Casa de Cadillac is a Cadillac-Buick-GMC dealership located at 14401 Ventura Boulevard, in Sherman Oaks, CA. Due to its classic Googie architecture and tenure in the area, the dealership building, built in 1949, has become an architectural landmark in the San Fernando Valley.

History
Casa de Cadillac opened in 1950 at 14401 Ventura Boulevard and has operated continuously in the same facility since that time. The dealership originally opened in 1949 as Don Lee Motors which was part of the Don Lee organization that operated Cadillac dealerships throughout the state of California, including major cities such as Fresno, Sacramento, Oakland, San Francisco, Pasadena, and Los Angeles.

Ownership of the dealership passed from Lee to Martin Pollard in 1950 who changed the name to Casa de Cadillac. Pollard was influential in local business and an active member of the San Fernando Valley community. He served at various times as the President of Valley Presbyterian Hospital, President of the Sherman Oaks Chamber of Commerce, and was the first chairman of the Los Angeles Metropolitan Transit Authority. In 1959, Pollard was the first ever recipient of the "Fernando Award" given by the Fernando Award Foundation in recognition of outstanding community volunteerism in the San Fernando Valley. Upon Pollard's death in 1970, the Sherman Oaks branch of the Los Angeles Public Library was named in his honor.
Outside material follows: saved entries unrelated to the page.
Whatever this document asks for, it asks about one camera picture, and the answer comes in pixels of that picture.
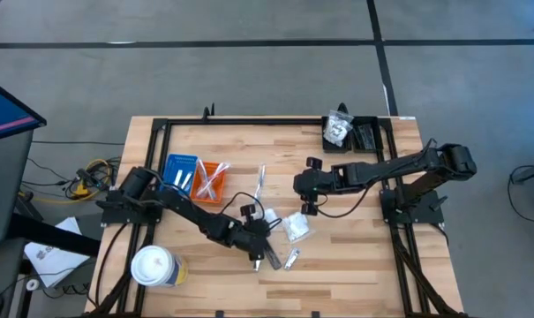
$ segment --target white paper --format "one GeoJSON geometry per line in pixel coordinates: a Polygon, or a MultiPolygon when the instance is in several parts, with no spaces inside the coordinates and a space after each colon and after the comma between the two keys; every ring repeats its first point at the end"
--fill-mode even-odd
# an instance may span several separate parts
{"type": "MultiPolygon", "coordinates": [[[[56,227],[82,235],[79,224],[74,217],[68,217],[66,220],[57,224],[56,227]]],[[[85,255],[62,251],[56,247],[37,243],[27,244],[25,252],[39,275],[54,274],[61,270],[69,269],[59,275],[41,275],[40,278],[47,287],[51,287],[62,281],[63,278],[72,273],[73,268],[78,267],[78,265],[88,259],[88,256],[85,255]]]]}

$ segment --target blue container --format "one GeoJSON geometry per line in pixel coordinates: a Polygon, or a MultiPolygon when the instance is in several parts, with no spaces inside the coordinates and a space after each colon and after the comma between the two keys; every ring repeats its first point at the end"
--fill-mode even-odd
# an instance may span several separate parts
{"type": "Polygon", "coordinates": [[[175,179],[177,178],[178,172],[182,171],[180,179],[178,181],[178,187],[182,187],[186,176],[191,173],[190,180],[183,188],[190,195],[190,190],[192,187],[192,181],[194,180],[194,175],[196,174],[196,161],[198,157],[195,155],[176,155],[170,154],[167,159],[167,165],[164,167],[164,182],[168,184],[175,184],[175,179]]]}

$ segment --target monitor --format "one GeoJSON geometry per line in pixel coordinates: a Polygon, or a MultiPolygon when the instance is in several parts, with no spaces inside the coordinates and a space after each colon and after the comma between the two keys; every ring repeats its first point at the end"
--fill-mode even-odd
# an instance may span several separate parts
{"type": "Polygon", "coordinates": [[[46,124],[45,118],[0,87],[0,138],[46,124]]]}

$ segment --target yellow cable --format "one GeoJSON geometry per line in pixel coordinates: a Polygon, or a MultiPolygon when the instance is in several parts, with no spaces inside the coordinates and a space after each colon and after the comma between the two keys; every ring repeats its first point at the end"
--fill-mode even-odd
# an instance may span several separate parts
{"type": "MultiPolygon", "coordinates": [[[[88,170],[88,168],[90,168],[94,163],[104,163],[106,165],[106,168],[107,168],[107,176],[104,177],[106,180],[104,181],[107,185],[109,185],[108,181],[110,180],[110,167],[109,167],[109,164],[108,162],[106,162],[105,160],[103,159],[94,159],[93,161],[91,161],[90,163],[88,163],[88,165],[86,166],[86,170],[88,170]]],[[[93,198],[95,195],[97,195],[98,193],[100,192],[100,190],[97,190],[96,192],[88,195],[88,196],[85,196],[84,198],[80,198],[80,199],[77,199],[77,200],[71,200],[71,201],[63,201],[63,200],[51,200],[51,199],[44,199],[44,198],[37,198],[37,197],[34,197],[34,200],[37,200],[37,201],[41,201],[41,202],[45,202],[45,203],[51,203],[51,204],[74,204],[74,203],[79,203],[79,202],[82,202],[82,201],[86,201],[90,198],[93,198]]],[[[19,196],[25,196],[24,193],[22,192],[19,192],[19,196]]]]}

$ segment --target black cable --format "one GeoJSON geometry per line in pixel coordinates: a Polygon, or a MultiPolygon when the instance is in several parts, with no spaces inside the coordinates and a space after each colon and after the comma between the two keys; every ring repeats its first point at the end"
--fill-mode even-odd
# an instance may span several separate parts
{"type": "Polygon", "coordinates": [[[33,140],[33,143],[40,144],[55,144],[55,145],[77,145],[77,144],[93,144],[93,145],[109,145],[109,146],[123,146],[123,142],[104,142],[104,141],[45,141],[33,140]]]}
{"type": "Polygon", "coordinates": [[[223,212],[225,212],[225,210],[231,205],[231,203],[233,203],[233,201],[235,200],[235,198],[236,198],[239,194],[246,195],[246,196],[248,196],[249,198],[253,199],[257,204],[259,204],[260,210],[261,210],[261,212],[262,212],[262,217],[261,217],[260,219],[262,220],[262,219],[265,218],[265,208],[263,208],[262,203],[260,203],[260,201],[257,200],[257,198],[255,198],[253,195],[250,195],[250,194],[245,193],[245,192],[238,192],[238,193],[235,193],[235,195],[231,198],[231,200],[229,200],[228,204],[226,204],[225,207],[222,208],[222,210],[220,211],[220,213],[217,214],[217,216],[222,215],[223,212]]]}
{"type": "Polygon", "coordinates": [[[316,207],[315,205],[314,208],[323,216],[326,216],[326,217],[330,217],[330,218],[340,218],[340,217],[344,217],[344,216],[348,216],[349,214],[351,214],[353,211],[355,211],[355,209],[358,207],[359,204],[361,204],[361,202],[363,201],[363,199],[365,198],[366,194],[369,193],[369,189],[372,187],[372,184],[367,186],[365,191],[363,192],[363,195],[361,195],[361,197],[358,199],[357,203],[355,203],[355,205],[353,206],[353,208],[351,208],[349,211],[343,213],[343,214],[340,214],[338,216],[332,216],[332,215],[329,215],[327,214],[326,212],[320,210],[318,207],[316,207]]]}
{"type": "Polygon", "coordinates": [[[531,167],[533,167],[533,166],[530,165],[530,164],[525,164],[525,165],[521,165],[521,166],[519,166],[519,167],[513,169],[512,172],[510,173],[509,177],[508,177],[508,187],[507,187],[507,190],[508,190],[508,200],[510,201],[510,206],[512,207],[512,209],[514,210],[514,212],[515,212],[517,215],[519,215],[522,219],[534,223],[534,219],[528,218],[527,216],[523,216],[520,212],[518,212],[517,208],[515,208],[514,201],[512,200],[512,193],[510,192],[510,184],[512,183],[512,178],[514,177],[515,172],[518,171],[518,170],[520,170],[520,169],[523,169],[523,168],[531,168],[531,167]]]}
{"type": "Polygon", "coordinates": [[[41,193],[41,194],[45,194],[45,195],[51,195],[51,196],[56,196],[56,197],[59,197],[59,198],[66,198],[64,195],[60,195],[60,194],[54,194],[54,193],[47,193],[47,192],[44,192],[44,191],[40,191],[40,190],[37,190],[35,188],[32,188],[31,186],[29,185],[26,185],[26,184],[21,184],[21,186],[24,186],[26,187],[27,189],[33,191],[33,192],[37,192],[37,193],[41,193]]]}
{"type": "Polygon", "coordinates": [[[86,295],[88,293],[88,289],[86,287],[83,288],[84,289],[82,291],[77,291],[76,287],[74,287],[74,285],[71,285],[71,289],[74,292],[72,295],[86,295]]]}
{"type": "Polygon", "coordinates": [[[268,230],[272,231],[276,225],[280,224],[282,222],[282,219],[280,217],[276,218],[274,221],[268,224],[268,230]]]}
{"type": "Polygon", "coordinates": [[[32,275],[27,275],[25,277],[22,277],[18,280],[16,280],[15,282],[11,283],[11,284],[8,284],[4,290],[2,292],[0,292],[0,295],[4,294],[8,289],[10,289],[10,287],[12,287],[13,285],[17,284],[18,282],[24,280],[24,279],[28,279],[30,277],[40,277],[40,276],[56,276],[56,275],[59,275],[59,274],[62,274],[64,273],[65,271],[67,270],[74,270],[74,269],[79,269],[79,268],[83,268],[85,266],[88,266],[88,265],[94,265],[96,262],[95,261],[91,261],[91,262],[86,262],[86,263],[82,263],[80,265],[78,265],[77,267],[73,267],[73,268],[68,268],[68,269],[63,269],[59,272],[56,272],[56,273],[44,273],[44,274],[32,274],[32,275]]]}
{"type": "Polygon", "coordinates": [[[108,249],[106,250],[104,257],[102,258],[102,263],[100,264],[100,270],[98,271],[98,278],[96,279],[96,291],[94,295],[95,302],[93,302],[95,307],[98,307],[100,305],[100,282],[102,281],[102,272],[104,270],[104,265],[106,264],[106,260],[108,259],[109,250],[111,250],[111,247],[114,245],[114,243],[116,243],[116,239],[119,236],[119,233],[121,233],[124,230],[125,226],[127,226],[127,223],[122,225],[119,228],[119,230],[117,230],[116,234],[109,242],[108,249]]]}
{"type": "Polygon", "coordinates": [[[445,237],[445,240],[447,241],[447,246],[449,246],[449,236],[446,234],[445,231],[443,231],[443,229],[441,229],[440,225],[436,223],[430,223],[430,225],[436,228],[437,231],[441,232],[441,234],[443,234],[443,236],[445,237]]]}
{"type": "Polygon", "coordinates": [[[88,299],[88,301],[90,301],[90,303],[92,304],[92,306],[97,307],[97,306],[96,306],[96,303],[90,298],[90,295],[88,295],[88,292],[86,293],[86,299],[88,299]]]}
{"type": "Polygon", "coordinates": [[[31,186],[64,186],[70,182],[71,181],[58,181],[56,183],[51,183],[51,184],[40,184],[40,183],[35,183],[35,182],[30,182],[30,181],[25,181],[25,180],[21,181],[21,183],[25,183],[31,186]]]}
{"type": "Polygon", "coordinates": [[[63,291],[62,294],[60,295],[57,295],[57,296],[51,296],[49,294],[47,294],[47,292],[43,289],[43,293],[45,294],[45,296],[47,296],[47,298],[50,298],[50,299],[60,299],[61,297],[63,297],[64,295],[66,295],[66,293],[63,291]]]}
{"type": "Polygon", "coordinates": [[[54,170],[52,170],[51,168],[49,167],[44,167],[44,166],[41,166],[40,164],[38,164],[35,160],[31,159],[31,158],[27,158],[27,160],[29,160],[30,162],[32,162],[35,166],[37,166],[37,168],[40,168],[40,169],[43,169],[43,170],[49,170],[51,172],[53,172],[53,174],[63,180],[66,180],[66,181],[70,181],[68,178],[65,178],[63,176],[61,176],[60,174],[56,173],[54,170]]]}
{"type": "Polygon", "coordinates": [[[329,200],[329,198],[327,197],[327,194],[325,194],[325,193],[320,193],[320,195],[323,195],[324,197],[326,197],[326,200],[323,201],[321,204],[316,205],[316,207],[321,207],[322,205],[324,205],[324,204],[327,203],[327,200],[329,200]]]}
After Pollard's death, James Wilson became president of Casa de Cadillac and was active in its daily operations through 2008. During that time, Casa Automotive Group (the parent company of Casa de Cadillac) acquired several additional franchises including Buick, GMC, Hummer, Saab, Kia, and Subaru.  In 2008, Wilson passed ownership to his daughter and son-in-law, Susan and Howard Drake.  Today, Cadillac, Buick and GMC are sold at the Sherman Oaks location while Subaru is sold at a separate dealership in nearby Van Nuys.

Architecture
Designed by Randall Duell in 1948, Casa de Cadillac is now considered a prime example of Googie architecture.  It has been included in modern architectural walking tours organized by the Modern Committee of the Los Angeles Conservancy and Los Angeles Times and has become a popular location for photography and filming.

Popular culture
- During the 1970s and 1980s, television game shows like Let's Make a Deal and Sale of the Century gave away many new Cadillac automobiles announcing, during the description of the prize, that the car was from Casa de Cadillac.

- In the season three finale of Universal Pictures's popular and enduring "Columbo" detective movie series, Casa de Cadillac is lavishly featured beginning at time 1:05 in the film when Lieutenant Columbo has to visit to interview one of the firm's salesmen, a perfectly coiffed Mr. Shoup, complete with camel's hair suit and Rolex President, (presumably gifts from the deceased girl in the movie), whose alibi is that he was swinging with one of the "little book-keepers" at the dealership when his regular date stood him up (presumably on account of her being murdered by the real bad guy in the film, the chief of police).  The Casa de Cadillac agency is particularly noteworthy in this scene because it shows a complete front row of multi-hued 1973 Deville and Fleetwood models, and behind that a complete row of brand new 1974 models including 2 Eldorados.  The rain droplets on the lacquer of the new cars contrasts beautifully with the primer of Columbo's 20 year old junk Peugeot 403, for which Mr. Shoup generously offers the lieutenant $80.00 in a trade.  Also noteworthy were the large gold Cadillac insignias on the signs for the agency, which were obviously erected in 1952–1953, because the insignia changed shape every year during that decade and were only done in gold for the 1952 year, the 50th anniversary of the Cadillac division.  Each sign was larger than a Cadillac.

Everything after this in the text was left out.